CVE-2023-20783 is a medium severity vulnerability discovered in MediaTek's keyinstall component. The vulnerability was disclosed on August 7, 2023, affecting various MediaTek chipsets running Android versions 11.0, 12.0, and 13.0. The issue involves an out-of-bounds write vulnerability due to a missing bounds check in the keyinstall component (Vendor Advisory).

The vulnerability is classified as a medium severity issue with a CVSS v3.1 base score of 6.7. It is categorized as CWE-787 (Out-of-bounds Write) and requires system execution privileges for exploitation. The vulnerability exists in the keyinstall component where improper input validation can lead to an out-of-bounds write condition (NVD).

The vulnerability could lead to local escalation of privilege if successfully exploited.

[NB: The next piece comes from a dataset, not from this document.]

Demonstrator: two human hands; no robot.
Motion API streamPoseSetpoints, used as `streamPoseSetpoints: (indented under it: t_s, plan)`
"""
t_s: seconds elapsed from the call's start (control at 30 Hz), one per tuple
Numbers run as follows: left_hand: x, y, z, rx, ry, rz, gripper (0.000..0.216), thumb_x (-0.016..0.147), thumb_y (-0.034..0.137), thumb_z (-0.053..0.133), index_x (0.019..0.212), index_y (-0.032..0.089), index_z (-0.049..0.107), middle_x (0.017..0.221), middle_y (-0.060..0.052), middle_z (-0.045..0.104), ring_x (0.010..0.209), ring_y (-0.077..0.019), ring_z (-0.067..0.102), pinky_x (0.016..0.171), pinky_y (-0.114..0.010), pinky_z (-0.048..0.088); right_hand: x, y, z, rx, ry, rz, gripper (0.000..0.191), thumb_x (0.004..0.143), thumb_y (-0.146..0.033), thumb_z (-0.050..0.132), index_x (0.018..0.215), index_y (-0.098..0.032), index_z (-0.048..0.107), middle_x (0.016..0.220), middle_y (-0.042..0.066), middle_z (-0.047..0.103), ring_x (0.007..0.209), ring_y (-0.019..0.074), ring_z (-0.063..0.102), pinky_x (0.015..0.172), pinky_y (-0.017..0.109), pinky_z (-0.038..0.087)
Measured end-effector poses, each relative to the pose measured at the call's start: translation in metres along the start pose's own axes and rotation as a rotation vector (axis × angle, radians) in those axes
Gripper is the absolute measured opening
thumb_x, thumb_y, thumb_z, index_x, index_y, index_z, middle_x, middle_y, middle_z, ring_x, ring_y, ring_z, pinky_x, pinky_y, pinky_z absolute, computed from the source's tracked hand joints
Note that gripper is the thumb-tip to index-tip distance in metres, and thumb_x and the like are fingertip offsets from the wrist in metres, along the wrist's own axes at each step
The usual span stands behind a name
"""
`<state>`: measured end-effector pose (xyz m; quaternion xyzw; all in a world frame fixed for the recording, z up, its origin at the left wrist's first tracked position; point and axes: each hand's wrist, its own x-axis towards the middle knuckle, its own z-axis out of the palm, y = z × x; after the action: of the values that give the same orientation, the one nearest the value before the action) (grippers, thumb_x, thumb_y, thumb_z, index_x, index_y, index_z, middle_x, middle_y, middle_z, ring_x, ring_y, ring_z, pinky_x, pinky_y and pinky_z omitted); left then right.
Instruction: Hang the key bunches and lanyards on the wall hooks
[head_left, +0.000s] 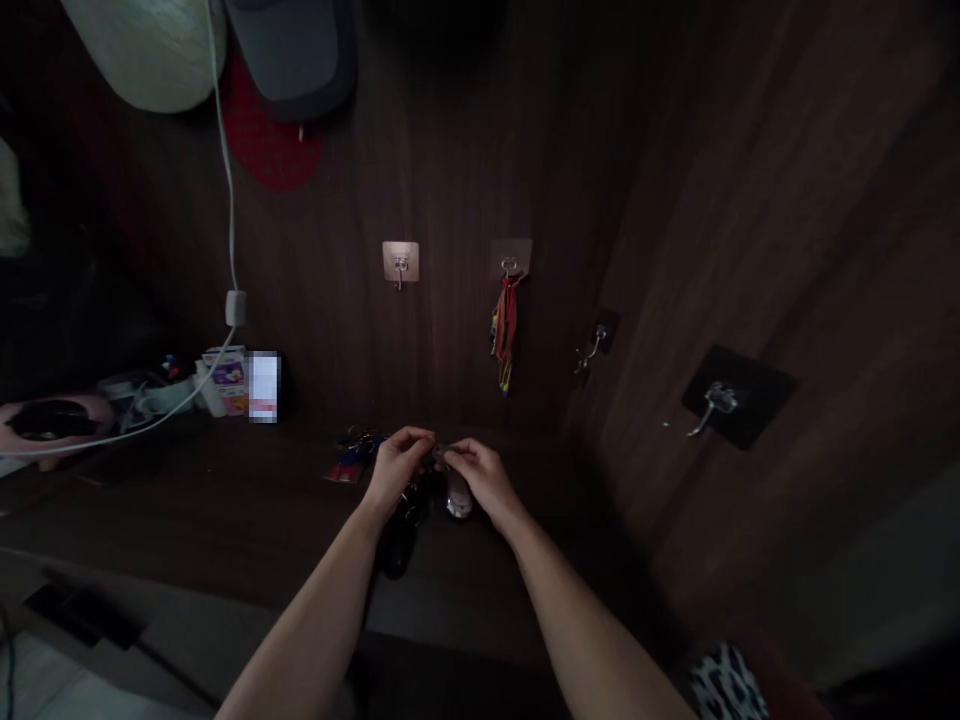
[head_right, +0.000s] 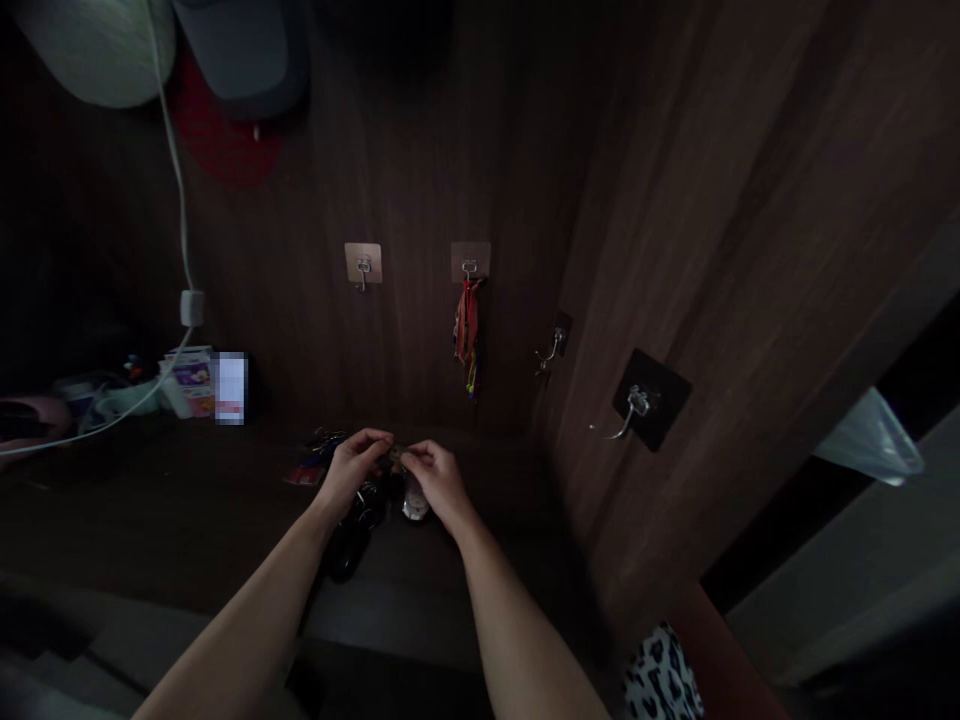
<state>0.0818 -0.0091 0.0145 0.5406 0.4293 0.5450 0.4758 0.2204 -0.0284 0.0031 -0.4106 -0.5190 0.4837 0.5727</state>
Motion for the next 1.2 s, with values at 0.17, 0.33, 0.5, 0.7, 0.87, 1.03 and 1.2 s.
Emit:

The attack requires system execution privileges, but no user interaction is needed for exploitation. This could potentially allow an attacker with system-level access to elevate their privileges on affected devices (Vendor Advisory).

MediaTek has released security patches to address this vulnerability. Device OEMs have been notified of the issues and corresponding security patches at least two months before the public disclosure. Users are advised to apply the latest security updates provided by their device manufacturers (Vendor Advisory).